● **Prompt**
Pictures stay out; everything else in the records gets transcribed exactly.
☆ ☆ ☆ ☆ ☆
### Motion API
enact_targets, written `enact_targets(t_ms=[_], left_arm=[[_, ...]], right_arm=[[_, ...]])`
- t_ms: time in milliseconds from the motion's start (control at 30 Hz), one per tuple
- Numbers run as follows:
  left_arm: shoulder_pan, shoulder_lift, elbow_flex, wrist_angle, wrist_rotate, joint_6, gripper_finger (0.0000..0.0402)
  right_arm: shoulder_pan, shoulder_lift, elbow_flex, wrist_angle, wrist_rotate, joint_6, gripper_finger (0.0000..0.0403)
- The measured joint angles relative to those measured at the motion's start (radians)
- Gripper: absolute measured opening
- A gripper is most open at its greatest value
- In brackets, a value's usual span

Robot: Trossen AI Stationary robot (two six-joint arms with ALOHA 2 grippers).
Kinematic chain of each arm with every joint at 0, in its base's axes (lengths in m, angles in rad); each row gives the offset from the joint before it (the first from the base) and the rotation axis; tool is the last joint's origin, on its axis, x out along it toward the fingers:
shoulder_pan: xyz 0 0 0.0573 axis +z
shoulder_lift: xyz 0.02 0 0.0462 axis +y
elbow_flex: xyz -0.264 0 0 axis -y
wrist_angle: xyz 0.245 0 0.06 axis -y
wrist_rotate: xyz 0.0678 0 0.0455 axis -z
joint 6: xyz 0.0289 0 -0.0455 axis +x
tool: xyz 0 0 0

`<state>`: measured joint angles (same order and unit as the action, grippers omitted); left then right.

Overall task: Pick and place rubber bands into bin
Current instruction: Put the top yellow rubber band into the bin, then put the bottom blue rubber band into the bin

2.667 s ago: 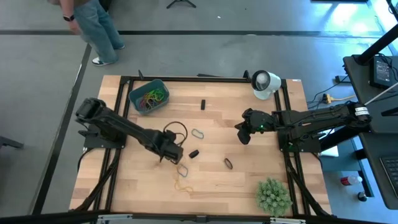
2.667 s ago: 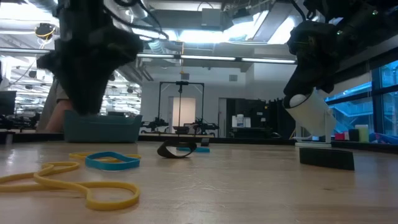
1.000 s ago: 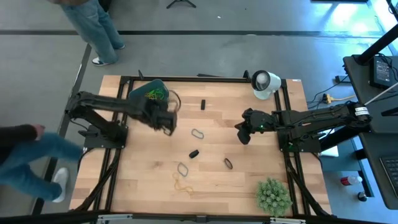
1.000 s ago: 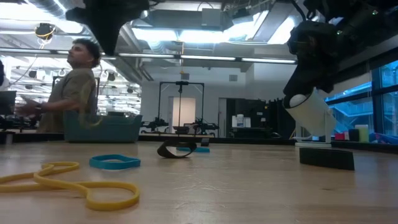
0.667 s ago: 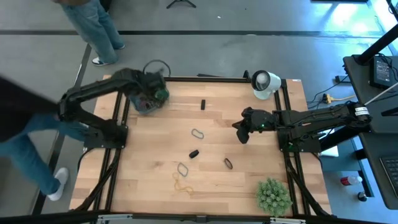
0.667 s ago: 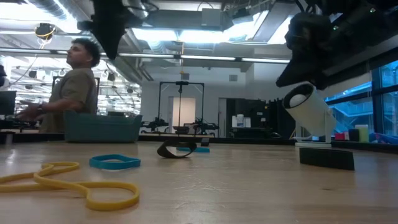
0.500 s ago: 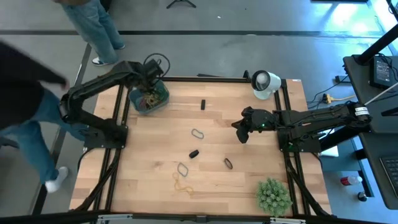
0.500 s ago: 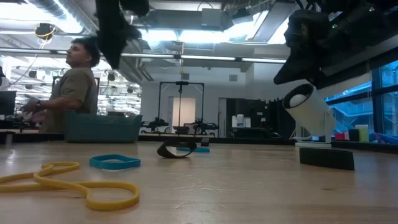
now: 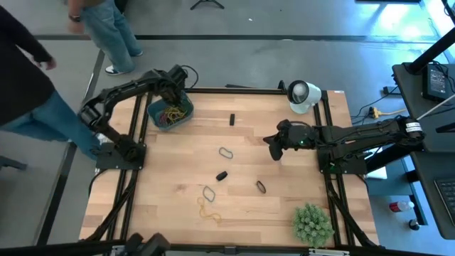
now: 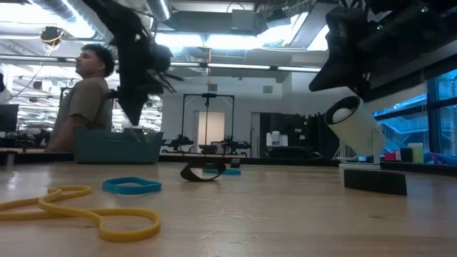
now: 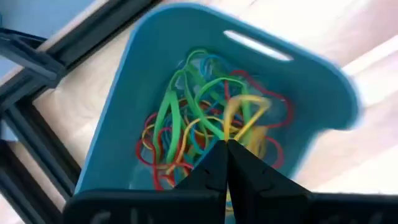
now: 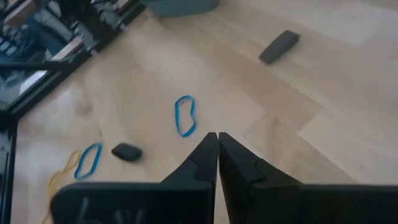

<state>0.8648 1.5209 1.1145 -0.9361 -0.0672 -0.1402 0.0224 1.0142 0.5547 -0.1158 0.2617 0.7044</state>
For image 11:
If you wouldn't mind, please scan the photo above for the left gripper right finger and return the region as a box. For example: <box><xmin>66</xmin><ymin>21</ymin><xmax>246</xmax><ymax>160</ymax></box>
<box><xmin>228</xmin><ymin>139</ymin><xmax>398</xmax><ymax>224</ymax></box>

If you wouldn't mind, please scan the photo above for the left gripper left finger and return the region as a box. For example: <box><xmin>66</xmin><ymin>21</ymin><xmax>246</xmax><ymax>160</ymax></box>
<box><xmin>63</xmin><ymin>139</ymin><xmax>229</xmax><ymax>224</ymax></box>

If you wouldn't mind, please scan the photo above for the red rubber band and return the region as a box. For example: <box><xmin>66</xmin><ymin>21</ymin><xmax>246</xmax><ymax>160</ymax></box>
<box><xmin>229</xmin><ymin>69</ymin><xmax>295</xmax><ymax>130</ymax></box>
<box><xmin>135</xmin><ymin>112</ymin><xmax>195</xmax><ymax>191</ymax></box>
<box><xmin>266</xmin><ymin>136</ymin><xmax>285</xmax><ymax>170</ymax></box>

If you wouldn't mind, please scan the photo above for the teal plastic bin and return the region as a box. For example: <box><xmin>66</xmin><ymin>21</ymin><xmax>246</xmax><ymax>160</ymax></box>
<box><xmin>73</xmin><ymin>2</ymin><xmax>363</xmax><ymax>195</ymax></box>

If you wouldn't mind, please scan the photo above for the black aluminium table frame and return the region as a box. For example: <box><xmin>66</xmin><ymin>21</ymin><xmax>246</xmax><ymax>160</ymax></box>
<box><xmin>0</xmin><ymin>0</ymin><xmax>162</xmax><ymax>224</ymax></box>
☆ ☆ ☆ ☆ ☆
● **Reply to the task**
### Motion API
enact_targets, written `enact_targets(t_ms=[_], left_arm=[[_, ...]], right_arm=[[_, ...]])`
- t_ms: time in milliseconds from the motion's start (control at 30 Hz), one per tuple
- Numbers run as follows:
  left_arm: shoulder_pan, shoulder_lift, elbow_flex, wrist_angle, wrist_rotate, joint_6, gripper_finger (0.0000..0.0402)
  right_arm: shoulder_pan, shoulder_lift, elbow_flex, wrist_angle, wrist_rotate, joint_6, gripper_finger (0.0000..0.0403)
- The measured joint angles relative to those measured at the motion's start (radians)
- Gripper: absolute measured opening
- A gripper is most open at its greatest value
- In brackets, a value's usual span

Robot: Trossen AI Stationary robot (two six-joint arms with ALOHA 2 grippers).
Kinematic chain of each arm with every joint at 0, in its base's axes (lengths in m, angles in rad); each row gives the offset from the joint before it (the first from the base) and the rotation axis; tool is the last joint's origin, on its axis, x out along it toward the fingers:
shoulder_pan: xyz 0 0 0.0573 axis +z
shoulder_lift: xyz 0.02 0 0.0462 axis +y
elbow_flex: xyz -0.264 0 0 axis -y
wrist_angle: xyz 0.245 0 0.06 axis -y
wrist_rotate: xyz 0.0678 0 0.0455 axis -z
joint 6: xyz 0.0289 0 -0.0455 axis +x
tool: xyz 0 0 0

`<state>`: measured joint angles (same order and unit as the action, grippers omitted); left then right.

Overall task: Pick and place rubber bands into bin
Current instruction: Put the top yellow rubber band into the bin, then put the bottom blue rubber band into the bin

2.667 s ago: 
2.667 s ago: 
1.000 s ago: 
1.000 s ago: 
0.667 s ago: 
0.667 s ago: 
0.500 s ago: 
0.500 s ago: 
now: 
now: 
now: 
now: 

<state>0.8648 1.5209 1.1145 -0.9361 -0.0672 -0.1402 0.0224 1.0142 0.5547 -0.1158 0.2617 0.7044</state>
For image 11:
If you wouldn't mind, please scan the photo above for the left gripper right finger and return the region as a box. For example: <box><xmin>66</xmin><ymin>21</ymin><xmax>246</xmax><ymax>160</ymax></box>
<box><xmin>228</xmin><ymin>139</ymin><xmax>398</xmax><ymax>224</ymax></box>

If you wouldn't mind, please scan the photo above for the left gripper left finger and return the region as a box. For example: <box><xmin>66</xmin><ymin>21</ymin><xmax>246</xmax><ymax>160</ymax></box>
<box><xmin>63</xmin><ymin>139</ymin><xmax>229</xmax><ymax>224</ymax></box>

If you wouldn't mind, please scan the photo above for the red rubber band and return the region as a box. For example: <box><xmin>66</xmin><ymin>21</ymin><xmax>246</xmax><ymax>160</ymax></box>
<box><xmin>229</xmin><ymin>69</ymin><xmax>295</xmax><ymax>130</ymax></box>
<box><xmin>135</xmin><ymin>112</ymin><xmax>195</xmax><ymax>191</ymax></box>
<box><xmin>266</xmin><ymin>136</ymin><xmax>285</xmax><ymax>170</ymax></box>

If you wouldn't mind, please scan the photo above for the teal plastic bin and return the region as a box. For example: <box><xmin>66</xmin><ymin>21</ymin><xmax>246</xmax><ymax>160</ymax></box>
<box><xmin>73</xmin><ymin>2</ymin><xmax>363</xmax><ymax>195</ymax></box>

If you wouldn't mind, please scan the photo above for the black aluminium table frame and return the region as a box. For example: <box><xmin>66</xmin><ymin>21</ymin><xmax>246</xmax><ymax>160</ymax></box>
<box><xmin>0</xmin><ymin>0</ymin><xmax>162</xmax><ymax>224</ymax></box>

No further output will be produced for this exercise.